* About this task *
Leave out every line before the one containing "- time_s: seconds", and repeat the rest of the material below exactly, that line included.

* Supplied information *
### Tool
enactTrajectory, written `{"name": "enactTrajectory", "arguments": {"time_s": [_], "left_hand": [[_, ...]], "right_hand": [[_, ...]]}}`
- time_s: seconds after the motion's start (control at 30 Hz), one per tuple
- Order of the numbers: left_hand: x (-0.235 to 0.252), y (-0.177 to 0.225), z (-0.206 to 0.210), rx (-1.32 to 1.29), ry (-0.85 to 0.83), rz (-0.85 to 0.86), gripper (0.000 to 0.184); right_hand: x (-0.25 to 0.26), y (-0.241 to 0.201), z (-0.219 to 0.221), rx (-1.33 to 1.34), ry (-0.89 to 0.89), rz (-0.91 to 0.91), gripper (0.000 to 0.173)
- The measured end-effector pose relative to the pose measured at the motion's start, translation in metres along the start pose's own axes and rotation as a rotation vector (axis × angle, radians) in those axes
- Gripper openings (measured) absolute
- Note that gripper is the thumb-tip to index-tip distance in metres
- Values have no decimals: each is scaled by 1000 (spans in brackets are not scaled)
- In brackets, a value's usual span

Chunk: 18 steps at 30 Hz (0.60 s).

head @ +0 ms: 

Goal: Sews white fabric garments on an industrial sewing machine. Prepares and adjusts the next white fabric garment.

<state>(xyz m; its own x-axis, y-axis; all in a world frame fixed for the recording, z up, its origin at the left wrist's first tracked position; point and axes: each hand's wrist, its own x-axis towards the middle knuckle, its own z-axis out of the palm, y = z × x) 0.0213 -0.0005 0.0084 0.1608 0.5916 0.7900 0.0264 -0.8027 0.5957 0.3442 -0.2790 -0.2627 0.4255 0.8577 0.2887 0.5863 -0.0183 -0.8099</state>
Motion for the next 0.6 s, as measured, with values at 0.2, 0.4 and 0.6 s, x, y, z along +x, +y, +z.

* Exercise response *
- time_s: seconds after the motion's start (control at 30 Hz), one per tuple
- Order of the numbers: left_hand: x (-0.235 to 0.252), y (-0.177 to 0.225), z (-0.206 to 0.210), rx (-1.32 to 1.29), ry (-0.85 to 0.83), rz (-0.85 to 0.86), gripper (0.000 to 0.184); right_hand: x (-0.25 to 0.26), y (-0.241 to 0.201), z (-0.219 to 0.221), rx (-1.33 to 1.34), ry (-0.89 to 0.89), rz (-0.91 to 0.91), gripper (0.000 to 0.173)
- The measured end-effector pose relative to the pose measured at the motion's start, translation in metres along the start pose's own axes and rotation as a rotation vector (axis × angle, radians) in those axes
- Gripper openings (measured) absolute
- Note that gripper is the thumb-tip to index-tip distance in metres
- Values have no decimals: each is scaled by 1000 (spans in brackets are not scaled)
- In brackets, a value's usual span

Chunk: 18 steps at 30 Hz (0.60 s).

head @ +0 ms: 

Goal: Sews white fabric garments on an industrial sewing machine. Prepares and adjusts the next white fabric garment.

<state>(xyz m; its own x-axis, y-axis; all in a world frame fixed for the recording, z up, its origin at the left wrist's first tracked position; point and axes: each hand's wrist, its own x-axis towards the middle knuckle, its own z-axis out of the palm, y = z × x) 0.0213 -0.0005 0.0084 0.1608 0.5916 0.7900 0.0264 -0.8027 0.5957 0.3442 -0.2790 -0.2627 0.4255 0.8577 0.2887 0.5863 -0.0183 -0.8099</state>
Motion for the next 0.6 s, as measured, with values at 0.2, 0.4 and 0.6 s, x, y, z along +x, +y, +z.

Nothing else is part of this exercise.